Partindo do conceito etimológico de estética como a percepção através dos sentidos, a concepção do mundo e das pessoas são apoiadas no juízo de valor captadas pelo olhar e pelo vínculo comunicacional estabelecido com o próximo. Nesse caso, se faz necessário o “treino” dessas percepções, como diria Luis Mauro Sá Martino, para que elas fiquem claras e plausíveis ao indivíduo.

Paralelamente a esse conceito, temos a questão da comunicação, a qual gira em torno da sensibilidade a ser atingida pelo seu público. Isso já é estipulado a partir da capa de um jornal ou de uma revista. Há pouco tempo, as capas das revistas Vogue Portugal do mês de abril e Piauí do mês de maio, trouxeram interpretações divergentes acerca das suas percepções da realidade frente a pandemia de coronavírus que o mundo vem sofrendo. Ambas se baseiam no contato íntimo entre dois sujeitos através do beijo.

Esse tipo de representação me fez lembrar da obra “Os Amantes”, de 1928, do pintor belga René Magritte. Nessa obra, as figuras estão desfrutando de um beijo, porém ambos estão separados por um véu que cobrem suas cabeças. O véu acaba se tornando uma barreira que impede a conexão entre os amantes. Dentre muitas interpretações, essa separação pode ser resultado de frustrações e do isolamento os quais vivenciam.

Os Amantes. René Magritte, 1928 — óleo sobre tela. (Foto: Reprodução)

Tangendo essa perspectiva, a capa da Vogue Brasil traz um casal que também desfruta de um beijo. Porém, diferente de Magritte, eles são separados por máscaras cirúrgicas. No contexto pandêmico que se vive hoje, as máscaras se tornaram um acessório para evitar contaminações pelo Covid-19 em ambientes externos a nossa casa. Para além da funcionalidade de proteção, elas servem para o indivíduo se manter isolado do resto do mundo. Na parte inferior da capa, há ainda os escritos “Freedom on hold” — liberdade em espera, em português. A mensagem, então, se resume na preocupação das pessoas privarem da sua própria liberdade, do toque, para salvarem as suas próprias vidas e as de outros que também ambientam sua realidade.

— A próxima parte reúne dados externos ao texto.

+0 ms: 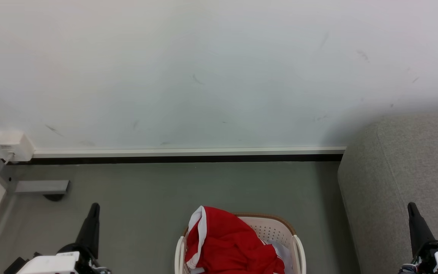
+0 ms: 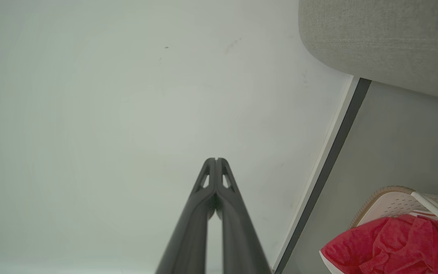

“Covid-19, o medo não irá nos parar”, Vogue Portugal — abril/2020. (Foto: Reprodução)

Já na capa da Piauí, estampam-se a silhueta do presidente Jair Bolsonaro envolto dos braços da silhueta representativa da Morte, sem qualquer impedimento do toque entre ambos. Nesse caso, a diagramação da capa faz alusão a irresponsabilidade e a despreocupação do governante frente aos casos de coronavírus no Brasil (que só aumentam). A falta de um tecido separando-os é muito significativo já que Bolsonaro despreza as recomendações sanitárias estipuladas no mundo inteiro ao frequentar
manifestações, eventos e outros compromissos sem o uso de máscaras, carregando “eleitores mirins” no colo e apertando a mão de seus apoiadores. Além disso, trata a pandemia com desdém, ignorando mortes de milhares de brasileiros com um “e daí?”, espalhando a ideia de que se trata de apenas uma “gripezinha” e escondendo dados acerca do quadro atual da pandemia.

Revista Piauí, maio/2020. (Foto: Reprodução)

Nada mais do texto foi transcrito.